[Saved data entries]

------------------------------

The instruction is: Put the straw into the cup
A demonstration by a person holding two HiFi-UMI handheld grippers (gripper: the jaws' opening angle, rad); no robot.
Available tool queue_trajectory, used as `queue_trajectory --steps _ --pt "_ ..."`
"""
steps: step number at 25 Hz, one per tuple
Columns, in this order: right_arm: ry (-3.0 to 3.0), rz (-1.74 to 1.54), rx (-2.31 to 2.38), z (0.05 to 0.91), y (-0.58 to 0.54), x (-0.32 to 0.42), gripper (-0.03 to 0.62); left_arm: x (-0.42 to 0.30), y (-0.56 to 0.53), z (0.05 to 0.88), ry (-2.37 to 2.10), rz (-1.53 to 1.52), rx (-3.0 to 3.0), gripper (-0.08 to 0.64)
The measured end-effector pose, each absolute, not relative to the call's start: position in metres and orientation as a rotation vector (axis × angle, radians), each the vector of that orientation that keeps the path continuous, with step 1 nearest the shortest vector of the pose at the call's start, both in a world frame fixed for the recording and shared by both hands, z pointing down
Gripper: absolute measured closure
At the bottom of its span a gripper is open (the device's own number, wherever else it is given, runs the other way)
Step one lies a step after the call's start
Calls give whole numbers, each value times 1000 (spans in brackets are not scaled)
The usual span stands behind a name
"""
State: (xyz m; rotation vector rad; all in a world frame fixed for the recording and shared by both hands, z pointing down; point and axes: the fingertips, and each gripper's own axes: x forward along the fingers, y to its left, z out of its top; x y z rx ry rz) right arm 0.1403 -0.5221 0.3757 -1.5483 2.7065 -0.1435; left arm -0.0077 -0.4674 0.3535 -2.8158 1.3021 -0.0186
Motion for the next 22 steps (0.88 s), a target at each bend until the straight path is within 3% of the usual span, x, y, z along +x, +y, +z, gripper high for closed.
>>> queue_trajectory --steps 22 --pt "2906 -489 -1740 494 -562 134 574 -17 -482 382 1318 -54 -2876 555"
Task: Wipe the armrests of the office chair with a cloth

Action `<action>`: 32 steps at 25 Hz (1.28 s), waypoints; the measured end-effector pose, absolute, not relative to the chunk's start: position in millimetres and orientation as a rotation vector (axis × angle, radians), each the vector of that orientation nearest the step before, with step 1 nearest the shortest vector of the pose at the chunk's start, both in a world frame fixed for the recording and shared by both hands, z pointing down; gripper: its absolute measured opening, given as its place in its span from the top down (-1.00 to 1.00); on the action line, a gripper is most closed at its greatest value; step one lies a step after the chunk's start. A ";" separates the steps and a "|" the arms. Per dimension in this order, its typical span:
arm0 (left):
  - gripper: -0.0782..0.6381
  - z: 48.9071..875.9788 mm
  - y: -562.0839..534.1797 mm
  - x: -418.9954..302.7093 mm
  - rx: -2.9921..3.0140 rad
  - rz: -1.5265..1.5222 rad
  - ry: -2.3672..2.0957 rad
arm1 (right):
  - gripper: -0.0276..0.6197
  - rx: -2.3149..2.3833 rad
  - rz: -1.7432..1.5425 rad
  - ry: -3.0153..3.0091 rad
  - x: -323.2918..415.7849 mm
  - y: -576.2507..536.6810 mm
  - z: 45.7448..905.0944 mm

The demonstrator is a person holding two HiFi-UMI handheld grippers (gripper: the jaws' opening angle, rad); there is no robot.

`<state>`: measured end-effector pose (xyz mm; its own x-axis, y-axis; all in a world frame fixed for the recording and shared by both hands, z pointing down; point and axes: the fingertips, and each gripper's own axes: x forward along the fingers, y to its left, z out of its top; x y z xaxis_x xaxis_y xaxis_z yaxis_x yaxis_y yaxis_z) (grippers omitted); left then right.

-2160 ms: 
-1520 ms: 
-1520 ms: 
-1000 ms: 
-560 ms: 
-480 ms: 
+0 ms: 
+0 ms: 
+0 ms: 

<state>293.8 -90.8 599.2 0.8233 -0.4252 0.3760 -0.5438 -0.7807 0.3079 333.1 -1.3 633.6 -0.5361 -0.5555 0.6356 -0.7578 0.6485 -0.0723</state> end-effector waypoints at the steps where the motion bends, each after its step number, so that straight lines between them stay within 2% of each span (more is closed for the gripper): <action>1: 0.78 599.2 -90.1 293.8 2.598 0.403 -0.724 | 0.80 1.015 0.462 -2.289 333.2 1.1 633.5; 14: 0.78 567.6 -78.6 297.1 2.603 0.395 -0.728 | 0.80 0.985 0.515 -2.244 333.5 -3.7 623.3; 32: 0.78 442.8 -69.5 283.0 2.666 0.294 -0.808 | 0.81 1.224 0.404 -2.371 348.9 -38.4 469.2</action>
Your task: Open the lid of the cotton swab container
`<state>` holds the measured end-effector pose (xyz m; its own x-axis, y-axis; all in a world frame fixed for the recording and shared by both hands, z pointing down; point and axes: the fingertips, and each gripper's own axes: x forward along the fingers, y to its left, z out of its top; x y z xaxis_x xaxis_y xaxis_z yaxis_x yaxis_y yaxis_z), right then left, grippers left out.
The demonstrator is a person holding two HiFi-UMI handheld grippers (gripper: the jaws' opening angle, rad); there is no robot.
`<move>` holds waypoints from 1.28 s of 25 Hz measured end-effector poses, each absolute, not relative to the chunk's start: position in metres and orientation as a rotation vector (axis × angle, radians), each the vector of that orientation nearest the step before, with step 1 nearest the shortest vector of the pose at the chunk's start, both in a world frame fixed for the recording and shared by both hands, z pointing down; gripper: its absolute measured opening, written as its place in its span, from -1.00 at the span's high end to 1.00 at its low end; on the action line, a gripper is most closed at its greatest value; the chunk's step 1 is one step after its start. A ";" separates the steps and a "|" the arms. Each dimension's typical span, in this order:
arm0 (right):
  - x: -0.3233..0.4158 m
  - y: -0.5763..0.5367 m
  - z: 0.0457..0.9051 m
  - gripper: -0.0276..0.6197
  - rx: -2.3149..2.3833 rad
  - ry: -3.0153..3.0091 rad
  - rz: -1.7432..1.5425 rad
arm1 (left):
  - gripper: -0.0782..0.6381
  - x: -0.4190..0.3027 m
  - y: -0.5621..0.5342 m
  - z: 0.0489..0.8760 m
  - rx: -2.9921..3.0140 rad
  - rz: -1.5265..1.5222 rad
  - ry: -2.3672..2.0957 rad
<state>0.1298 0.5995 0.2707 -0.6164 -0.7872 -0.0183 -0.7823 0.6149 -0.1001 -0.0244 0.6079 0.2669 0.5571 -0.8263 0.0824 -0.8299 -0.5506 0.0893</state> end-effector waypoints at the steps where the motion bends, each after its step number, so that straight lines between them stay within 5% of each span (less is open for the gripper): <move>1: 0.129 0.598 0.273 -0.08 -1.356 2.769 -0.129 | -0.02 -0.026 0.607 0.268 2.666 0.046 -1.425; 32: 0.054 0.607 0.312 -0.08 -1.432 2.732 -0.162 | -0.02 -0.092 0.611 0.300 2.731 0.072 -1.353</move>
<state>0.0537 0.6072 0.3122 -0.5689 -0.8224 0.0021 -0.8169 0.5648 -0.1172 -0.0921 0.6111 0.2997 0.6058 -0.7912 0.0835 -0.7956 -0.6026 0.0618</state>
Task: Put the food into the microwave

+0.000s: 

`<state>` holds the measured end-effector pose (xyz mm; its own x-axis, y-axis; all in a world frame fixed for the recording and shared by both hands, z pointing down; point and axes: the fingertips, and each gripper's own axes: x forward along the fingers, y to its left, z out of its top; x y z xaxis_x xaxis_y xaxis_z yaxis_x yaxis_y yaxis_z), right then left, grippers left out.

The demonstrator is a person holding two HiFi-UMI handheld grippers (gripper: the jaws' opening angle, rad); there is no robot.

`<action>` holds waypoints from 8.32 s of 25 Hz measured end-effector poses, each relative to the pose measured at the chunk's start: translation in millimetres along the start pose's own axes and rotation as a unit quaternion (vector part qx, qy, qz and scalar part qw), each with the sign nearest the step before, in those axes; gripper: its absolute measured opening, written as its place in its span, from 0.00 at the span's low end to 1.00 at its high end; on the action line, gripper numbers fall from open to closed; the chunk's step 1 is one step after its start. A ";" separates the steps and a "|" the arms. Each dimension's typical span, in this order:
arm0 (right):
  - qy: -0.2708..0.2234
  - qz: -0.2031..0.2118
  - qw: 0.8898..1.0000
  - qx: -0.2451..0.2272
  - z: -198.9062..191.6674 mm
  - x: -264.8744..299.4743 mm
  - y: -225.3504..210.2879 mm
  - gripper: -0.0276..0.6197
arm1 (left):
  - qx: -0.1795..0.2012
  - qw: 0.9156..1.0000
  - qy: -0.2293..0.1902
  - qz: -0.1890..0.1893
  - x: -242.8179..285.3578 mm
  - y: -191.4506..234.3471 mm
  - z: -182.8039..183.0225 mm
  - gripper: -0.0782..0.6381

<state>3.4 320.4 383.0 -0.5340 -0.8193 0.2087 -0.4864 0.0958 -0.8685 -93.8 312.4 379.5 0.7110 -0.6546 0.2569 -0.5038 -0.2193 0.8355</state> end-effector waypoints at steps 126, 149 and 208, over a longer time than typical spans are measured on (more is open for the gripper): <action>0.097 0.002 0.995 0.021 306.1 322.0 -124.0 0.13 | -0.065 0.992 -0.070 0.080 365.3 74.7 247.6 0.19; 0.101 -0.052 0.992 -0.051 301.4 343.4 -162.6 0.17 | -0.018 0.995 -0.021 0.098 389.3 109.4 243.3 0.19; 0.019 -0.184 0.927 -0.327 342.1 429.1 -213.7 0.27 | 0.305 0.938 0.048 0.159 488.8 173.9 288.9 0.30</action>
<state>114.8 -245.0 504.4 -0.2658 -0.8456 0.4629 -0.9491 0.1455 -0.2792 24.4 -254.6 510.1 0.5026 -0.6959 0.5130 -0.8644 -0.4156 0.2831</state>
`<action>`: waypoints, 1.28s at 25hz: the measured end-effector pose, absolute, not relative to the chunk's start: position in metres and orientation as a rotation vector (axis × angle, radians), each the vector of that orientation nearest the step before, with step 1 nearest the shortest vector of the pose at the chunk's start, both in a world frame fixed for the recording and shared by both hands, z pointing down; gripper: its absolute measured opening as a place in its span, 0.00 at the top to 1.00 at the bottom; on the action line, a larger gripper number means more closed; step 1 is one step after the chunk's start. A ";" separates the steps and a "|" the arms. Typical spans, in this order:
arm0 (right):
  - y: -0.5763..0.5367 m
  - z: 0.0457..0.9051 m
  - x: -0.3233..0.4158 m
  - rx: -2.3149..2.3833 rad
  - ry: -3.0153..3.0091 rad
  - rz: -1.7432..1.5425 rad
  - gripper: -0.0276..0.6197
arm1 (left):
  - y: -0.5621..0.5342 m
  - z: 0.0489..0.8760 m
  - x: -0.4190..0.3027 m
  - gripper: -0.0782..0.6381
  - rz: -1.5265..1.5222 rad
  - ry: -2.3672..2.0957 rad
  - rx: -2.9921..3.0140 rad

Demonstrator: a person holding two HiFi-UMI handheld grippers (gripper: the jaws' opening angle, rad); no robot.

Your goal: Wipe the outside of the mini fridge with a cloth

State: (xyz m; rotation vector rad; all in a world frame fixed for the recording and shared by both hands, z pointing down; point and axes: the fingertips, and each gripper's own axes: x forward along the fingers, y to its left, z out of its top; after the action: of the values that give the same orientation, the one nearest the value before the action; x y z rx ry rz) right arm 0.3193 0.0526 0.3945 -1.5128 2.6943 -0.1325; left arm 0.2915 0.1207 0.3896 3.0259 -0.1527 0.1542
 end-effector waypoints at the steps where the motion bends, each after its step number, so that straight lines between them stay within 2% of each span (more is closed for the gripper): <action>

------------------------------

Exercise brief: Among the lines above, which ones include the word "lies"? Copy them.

Your response:
Step one lies a step after the call's start
Action `<action>`: 32 steps at 25 Hz (1.28 s), waypoints; the measured end-effector pose, absolute, not relative to the chunk's start: position in millimetres and orientation as a rotation vector (axis × angle, radians), each the vector of that orientation nearest the step before, with step 1 nearest the shortest vector of the pose at the chunk's start, both in a world frame fixed for the recording and shared by both hands, z pointing down; gripper: its absolute measured opening, given as its place in its span from the top down (-1.00 to 1.00); on the action line, a gripper is most closed at its greatest value; step one lies a step after the chunk's start. A ";" separates the steps and a "|" the arms. Per dimension in this order, its typical span:

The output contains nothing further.